Training jobs & Monitoring

This section goes step by step into generic instructions for launching and monitoring training jobs.

Launching a training job

First you have to setup your training job and verified your data are correctly setup using the DD platform custom Jupyter tooling.

To launch a training job, use the Run training button:

Run training button

Training job setup

Every training job appears into the UI as a badge on the ‘Training’ page

Training badge

For some training jobs, an internal setup, e.g. pre-processing the full dataset, can take a few minutes.
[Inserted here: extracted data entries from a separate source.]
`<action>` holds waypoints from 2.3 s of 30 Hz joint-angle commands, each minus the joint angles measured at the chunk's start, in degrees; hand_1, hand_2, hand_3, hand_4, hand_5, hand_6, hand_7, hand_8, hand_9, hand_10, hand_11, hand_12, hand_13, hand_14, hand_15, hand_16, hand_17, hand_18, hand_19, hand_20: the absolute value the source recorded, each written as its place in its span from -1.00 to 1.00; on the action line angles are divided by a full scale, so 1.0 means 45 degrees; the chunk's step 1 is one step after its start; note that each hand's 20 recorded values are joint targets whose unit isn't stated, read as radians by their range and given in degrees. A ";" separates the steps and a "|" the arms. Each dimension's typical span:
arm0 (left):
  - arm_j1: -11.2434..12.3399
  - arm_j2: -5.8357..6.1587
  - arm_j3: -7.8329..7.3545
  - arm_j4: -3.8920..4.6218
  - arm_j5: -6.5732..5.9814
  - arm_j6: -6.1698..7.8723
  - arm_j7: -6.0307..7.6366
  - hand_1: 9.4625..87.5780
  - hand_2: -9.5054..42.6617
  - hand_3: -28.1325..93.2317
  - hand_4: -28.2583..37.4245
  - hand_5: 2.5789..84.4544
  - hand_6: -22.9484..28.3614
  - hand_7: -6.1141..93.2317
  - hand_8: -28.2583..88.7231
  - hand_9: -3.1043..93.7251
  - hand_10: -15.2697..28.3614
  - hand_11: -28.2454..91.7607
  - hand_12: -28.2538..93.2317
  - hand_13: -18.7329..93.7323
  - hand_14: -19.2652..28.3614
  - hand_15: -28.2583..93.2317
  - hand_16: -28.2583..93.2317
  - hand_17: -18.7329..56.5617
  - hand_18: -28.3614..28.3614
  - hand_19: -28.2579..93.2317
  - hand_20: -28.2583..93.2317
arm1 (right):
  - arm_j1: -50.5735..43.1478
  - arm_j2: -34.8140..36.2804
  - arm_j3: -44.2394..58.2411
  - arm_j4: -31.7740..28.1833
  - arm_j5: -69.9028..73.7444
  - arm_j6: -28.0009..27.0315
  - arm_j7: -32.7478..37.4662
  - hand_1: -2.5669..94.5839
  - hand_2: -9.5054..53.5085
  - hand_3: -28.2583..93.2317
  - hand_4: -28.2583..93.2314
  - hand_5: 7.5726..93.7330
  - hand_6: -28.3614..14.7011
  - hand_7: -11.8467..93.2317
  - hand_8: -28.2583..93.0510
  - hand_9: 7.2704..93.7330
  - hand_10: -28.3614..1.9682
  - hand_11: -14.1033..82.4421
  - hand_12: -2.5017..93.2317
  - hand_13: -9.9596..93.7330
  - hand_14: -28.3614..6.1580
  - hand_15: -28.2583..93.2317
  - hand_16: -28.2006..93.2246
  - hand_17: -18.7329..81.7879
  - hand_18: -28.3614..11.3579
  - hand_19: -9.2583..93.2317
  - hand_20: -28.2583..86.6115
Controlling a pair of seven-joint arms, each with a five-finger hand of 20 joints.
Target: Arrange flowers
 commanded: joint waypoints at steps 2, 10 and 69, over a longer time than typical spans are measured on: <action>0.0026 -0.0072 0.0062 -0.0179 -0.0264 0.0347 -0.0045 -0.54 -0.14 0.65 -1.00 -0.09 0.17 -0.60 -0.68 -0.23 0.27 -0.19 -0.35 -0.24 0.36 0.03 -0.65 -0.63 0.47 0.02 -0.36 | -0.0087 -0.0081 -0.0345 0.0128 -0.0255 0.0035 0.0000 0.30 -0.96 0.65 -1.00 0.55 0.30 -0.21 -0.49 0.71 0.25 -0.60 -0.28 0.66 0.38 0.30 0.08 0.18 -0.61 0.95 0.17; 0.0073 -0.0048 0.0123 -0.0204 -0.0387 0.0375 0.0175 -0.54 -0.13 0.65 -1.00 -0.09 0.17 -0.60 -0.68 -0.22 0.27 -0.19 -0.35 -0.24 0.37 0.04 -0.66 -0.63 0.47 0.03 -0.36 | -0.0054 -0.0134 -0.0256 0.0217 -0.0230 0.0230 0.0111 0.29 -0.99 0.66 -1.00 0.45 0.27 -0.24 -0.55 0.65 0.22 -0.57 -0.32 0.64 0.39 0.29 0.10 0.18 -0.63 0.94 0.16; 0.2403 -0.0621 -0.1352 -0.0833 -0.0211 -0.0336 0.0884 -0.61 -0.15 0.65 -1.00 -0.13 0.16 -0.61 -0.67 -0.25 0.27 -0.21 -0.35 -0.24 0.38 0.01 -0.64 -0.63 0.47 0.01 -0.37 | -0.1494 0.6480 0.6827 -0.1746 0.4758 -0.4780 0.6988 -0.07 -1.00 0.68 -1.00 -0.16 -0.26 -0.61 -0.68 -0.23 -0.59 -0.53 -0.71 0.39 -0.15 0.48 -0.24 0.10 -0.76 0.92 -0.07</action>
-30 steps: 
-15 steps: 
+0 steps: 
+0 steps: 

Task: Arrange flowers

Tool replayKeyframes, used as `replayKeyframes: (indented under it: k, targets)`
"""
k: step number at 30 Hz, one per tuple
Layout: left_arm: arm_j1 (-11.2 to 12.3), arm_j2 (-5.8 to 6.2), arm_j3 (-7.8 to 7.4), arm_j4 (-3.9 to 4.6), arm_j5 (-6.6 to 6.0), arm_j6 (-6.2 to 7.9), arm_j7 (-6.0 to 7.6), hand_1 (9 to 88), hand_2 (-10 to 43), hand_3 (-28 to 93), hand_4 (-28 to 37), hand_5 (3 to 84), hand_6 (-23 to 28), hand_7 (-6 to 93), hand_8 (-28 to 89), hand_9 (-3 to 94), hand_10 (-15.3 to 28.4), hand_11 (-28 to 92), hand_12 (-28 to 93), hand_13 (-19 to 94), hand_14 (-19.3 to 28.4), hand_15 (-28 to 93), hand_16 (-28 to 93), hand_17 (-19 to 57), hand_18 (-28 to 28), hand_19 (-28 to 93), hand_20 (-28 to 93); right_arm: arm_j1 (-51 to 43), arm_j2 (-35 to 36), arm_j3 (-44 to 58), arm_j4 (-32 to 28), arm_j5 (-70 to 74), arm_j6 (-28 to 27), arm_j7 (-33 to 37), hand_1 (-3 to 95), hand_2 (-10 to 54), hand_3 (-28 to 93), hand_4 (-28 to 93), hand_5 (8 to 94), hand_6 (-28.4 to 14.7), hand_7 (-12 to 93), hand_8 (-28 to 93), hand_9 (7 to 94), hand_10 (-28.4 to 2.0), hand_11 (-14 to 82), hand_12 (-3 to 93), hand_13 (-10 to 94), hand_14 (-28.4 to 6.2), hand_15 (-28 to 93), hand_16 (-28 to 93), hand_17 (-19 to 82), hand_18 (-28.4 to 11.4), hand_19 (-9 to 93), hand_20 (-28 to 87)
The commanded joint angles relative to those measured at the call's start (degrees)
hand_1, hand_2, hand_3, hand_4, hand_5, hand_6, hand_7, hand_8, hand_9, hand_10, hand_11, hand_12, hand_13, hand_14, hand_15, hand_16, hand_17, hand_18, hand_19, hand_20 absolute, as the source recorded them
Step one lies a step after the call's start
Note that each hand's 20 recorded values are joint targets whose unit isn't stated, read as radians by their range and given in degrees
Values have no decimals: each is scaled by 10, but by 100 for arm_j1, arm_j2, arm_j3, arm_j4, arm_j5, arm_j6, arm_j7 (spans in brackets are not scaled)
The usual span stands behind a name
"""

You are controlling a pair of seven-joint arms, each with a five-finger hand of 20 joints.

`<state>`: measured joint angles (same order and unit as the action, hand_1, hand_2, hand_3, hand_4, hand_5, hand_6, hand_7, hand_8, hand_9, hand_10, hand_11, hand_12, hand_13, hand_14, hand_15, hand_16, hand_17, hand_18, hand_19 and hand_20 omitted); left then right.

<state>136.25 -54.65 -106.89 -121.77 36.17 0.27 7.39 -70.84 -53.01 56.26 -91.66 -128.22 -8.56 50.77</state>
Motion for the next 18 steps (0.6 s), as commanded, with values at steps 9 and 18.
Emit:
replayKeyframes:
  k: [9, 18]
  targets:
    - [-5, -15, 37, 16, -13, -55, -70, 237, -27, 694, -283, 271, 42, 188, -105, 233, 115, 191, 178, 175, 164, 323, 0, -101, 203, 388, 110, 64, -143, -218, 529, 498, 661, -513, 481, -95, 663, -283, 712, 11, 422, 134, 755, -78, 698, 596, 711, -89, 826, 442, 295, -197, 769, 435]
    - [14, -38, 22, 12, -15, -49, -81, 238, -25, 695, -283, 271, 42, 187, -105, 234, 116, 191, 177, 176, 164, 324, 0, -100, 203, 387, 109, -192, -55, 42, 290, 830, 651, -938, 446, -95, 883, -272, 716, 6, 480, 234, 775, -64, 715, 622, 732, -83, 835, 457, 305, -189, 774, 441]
In that case, the metrics may not appear immediately, and the badge may look like this for a moment:

Training badge setup

Training job monitoring

Training jobs can last from minutes to several days. For this reason the DD platform yields a few tools for monitoring the running jobs:

  • ‘Training’ section of the UI reports on all the currently training jobs:

All training jobs

  • The ‘Monitor’ button on the training badge yields metrics and details on the run:

Monitor training

  • The DD platform custom Jupyter notebook screens the progression, status and remaining time of the training job:

Progression in Jupyter

  • The DD platform custom Jupyter notebook allows fine-grained monitoring of the job calls, via the Logs tab:

Logs tab

  • For even fine-grained information, the Widget logs tab can be refreshed when needed. It captures all calls between Jupyter and the Deep Learning server:

Widget logs tab

Stopping a training job

To stopping a training job, use the ‘Delete Service’ button:

Monitor training